Pemeriksaan penunjang yang dilakukan adalah pemeriksaan laboratorium,
radiologi, uretrosistografi, ureteroskopi, dan uroflometri yang bertujuan untuk
mengetahui panjang dan lokasi dari striktur. Pada kasus dilakukan pemeriksaan
uretrosistografi dan ditemukan penyempitan pada pars bulbosa. Manajemen
pasien striktur tergantung dari lokasi striktur, panjang / pendek striktur, dan
kedaruratannya. Jenis-jenis intervensi untuk menyembuhkan striktur uretra adalah
dilatasi uretra, uretrotomi interna, uretroplasti. Dan pada kasus tindakan yang
dilakukan adalah uretrotomi interna dimana Indikasinya adalah striktur uretra
anterior atau posterior hal ini sesuai dengan kasus karna sitruktur terjadi dibagian
anterior.
BAB IV
KESIMPULAN DAN SARAN
4.1. Kesimpulan
Striktur uretra adalah penyempitan lumen uretra karena fibrosis pada
dindingnya. Penyempitan lumen ini disebabkan karena dindingnya
mengalami fibrosis dan pada tingkat yang lebih parah terjadi fibrosis korpus
spongiosum. Striktura uretra dapat disebabkan karena suatu infeksi, trauma
pada uretra, dan kelainan bawaan. Diagnosis striktur uretra diketahui
melalui anamnesis, pemeriksaan fisik dan pemeriksaan penunjang. Dari
anamnesis didapatkan gejala, seperti : aliran urin berkurang atau tidak,
pancaran air kencing kecil, bercabang, ada perasaan tidak puas setelah
berkemih, frekuensi berkemih lebih dari normal, tidak dapat menahan
keinginan untuk berkemih, sakit dan nyeri saat berkemih, retensi urin, nyeri
pada daerah pelvic. Pemeriksaan fisik dilakukan dengan inspeksi dan
palpasi. Inspeksi daerah meatus uretra eksterna, lihat pembengkakan atau
fistel di sekitar area genitalia, kemudian palpasi sepanjang uretra anterior di
ventral penis, rasakan ada jaringan parut atau nanah. Pemeriksaan
penunjang yang dilakukan adalah pemeriksaan laboratorium, radiologi,
uretrosistografi, ureteroskopi, dan uroflometri.

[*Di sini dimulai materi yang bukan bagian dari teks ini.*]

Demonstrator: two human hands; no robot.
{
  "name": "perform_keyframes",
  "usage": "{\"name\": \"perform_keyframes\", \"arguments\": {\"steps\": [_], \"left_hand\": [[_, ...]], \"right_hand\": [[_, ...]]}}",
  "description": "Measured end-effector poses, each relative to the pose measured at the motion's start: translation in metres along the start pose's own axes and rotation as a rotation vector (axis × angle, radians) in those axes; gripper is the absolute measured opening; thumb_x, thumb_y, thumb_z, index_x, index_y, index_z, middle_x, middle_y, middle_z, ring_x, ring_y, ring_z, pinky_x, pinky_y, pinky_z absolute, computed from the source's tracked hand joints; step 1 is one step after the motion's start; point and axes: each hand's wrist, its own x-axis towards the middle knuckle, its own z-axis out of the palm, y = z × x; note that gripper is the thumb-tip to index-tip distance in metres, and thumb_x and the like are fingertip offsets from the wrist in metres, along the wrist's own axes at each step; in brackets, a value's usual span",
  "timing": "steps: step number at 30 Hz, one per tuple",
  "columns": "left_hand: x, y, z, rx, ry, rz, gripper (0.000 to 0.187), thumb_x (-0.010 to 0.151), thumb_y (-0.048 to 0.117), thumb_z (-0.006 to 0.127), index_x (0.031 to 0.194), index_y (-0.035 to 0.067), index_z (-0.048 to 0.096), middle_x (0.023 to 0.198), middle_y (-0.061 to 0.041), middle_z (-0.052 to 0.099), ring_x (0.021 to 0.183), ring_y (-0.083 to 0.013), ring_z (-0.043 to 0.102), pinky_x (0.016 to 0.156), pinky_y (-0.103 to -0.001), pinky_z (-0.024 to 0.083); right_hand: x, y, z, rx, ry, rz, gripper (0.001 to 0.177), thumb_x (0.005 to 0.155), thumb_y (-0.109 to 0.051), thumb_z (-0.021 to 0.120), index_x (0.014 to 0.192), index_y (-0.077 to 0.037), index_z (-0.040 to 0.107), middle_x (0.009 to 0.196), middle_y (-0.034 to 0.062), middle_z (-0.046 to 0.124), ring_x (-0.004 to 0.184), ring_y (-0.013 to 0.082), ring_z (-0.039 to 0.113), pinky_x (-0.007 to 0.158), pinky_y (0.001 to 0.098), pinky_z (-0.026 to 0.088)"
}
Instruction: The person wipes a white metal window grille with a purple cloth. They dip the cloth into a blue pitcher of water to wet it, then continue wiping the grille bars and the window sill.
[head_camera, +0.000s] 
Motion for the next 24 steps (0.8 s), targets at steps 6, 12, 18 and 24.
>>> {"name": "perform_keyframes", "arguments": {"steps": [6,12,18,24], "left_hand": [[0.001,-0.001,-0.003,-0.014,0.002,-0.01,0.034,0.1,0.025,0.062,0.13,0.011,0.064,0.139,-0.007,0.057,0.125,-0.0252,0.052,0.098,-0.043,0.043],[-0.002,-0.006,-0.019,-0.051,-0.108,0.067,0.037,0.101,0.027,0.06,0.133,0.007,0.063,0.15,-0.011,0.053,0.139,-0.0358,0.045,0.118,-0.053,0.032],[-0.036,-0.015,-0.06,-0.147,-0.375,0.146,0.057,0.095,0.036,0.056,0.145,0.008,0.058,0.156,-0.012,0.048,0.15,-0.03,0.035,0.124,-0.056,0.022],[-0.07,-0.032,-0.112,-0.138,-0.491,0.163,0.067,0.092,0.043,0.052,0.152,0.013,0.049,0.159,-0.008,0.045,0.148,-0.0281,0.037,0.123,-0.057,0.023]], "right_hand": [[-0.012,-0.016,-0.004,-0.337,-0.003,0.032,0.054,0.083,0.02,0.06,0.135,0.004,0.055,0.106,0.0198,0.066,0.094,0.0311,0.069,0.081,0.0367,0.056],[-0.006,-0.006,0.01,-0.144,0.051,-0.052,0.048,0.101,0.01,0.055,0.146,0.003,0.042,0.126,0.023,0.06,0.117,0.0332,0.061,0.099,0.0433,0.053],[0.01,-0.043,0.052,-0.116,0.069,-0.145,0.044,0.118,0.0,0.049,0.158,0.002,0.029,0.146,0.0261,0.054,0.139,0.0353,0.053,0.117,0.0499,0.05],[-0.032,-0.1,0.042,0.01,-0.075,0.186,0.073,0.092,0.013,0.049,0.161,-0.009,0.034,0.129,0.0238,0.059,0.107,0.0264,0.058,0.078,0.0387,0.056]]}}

Jika pasien datang karena retensi urin, secepatnya dilakukan
sistostomi suprapubik untuk mengeluarkan urine kemudian baru dibuat
pemeriksaan ureterografi untuk memastikan adanya striktur uretra. Jika
dijumpai abses periuretra dilakukan insisi dan pemberian antibiotika.
Tindakan khusus yang dilakukan terhadap striktura uretra adalah businasi
(dilatasi), uretrotomi interna, uretrotomi eksterna, dan uretroplasty .
4.2. Saran
1. Bagi para pembaca, diharapkan dapat memetik pemahaman dari laporan
kasus ini sehingga dapat menjadi sumber informasi dan pengetahuan
tambahan.
2. Kerjasama antar keluarga dan pasien perlu ditingkatkan untuk membantu
proses penyembuhan pasien. Diupayakan agar meminum obat dan
kontrol rutin, serta mematuhi saran dari dokter yang merawat.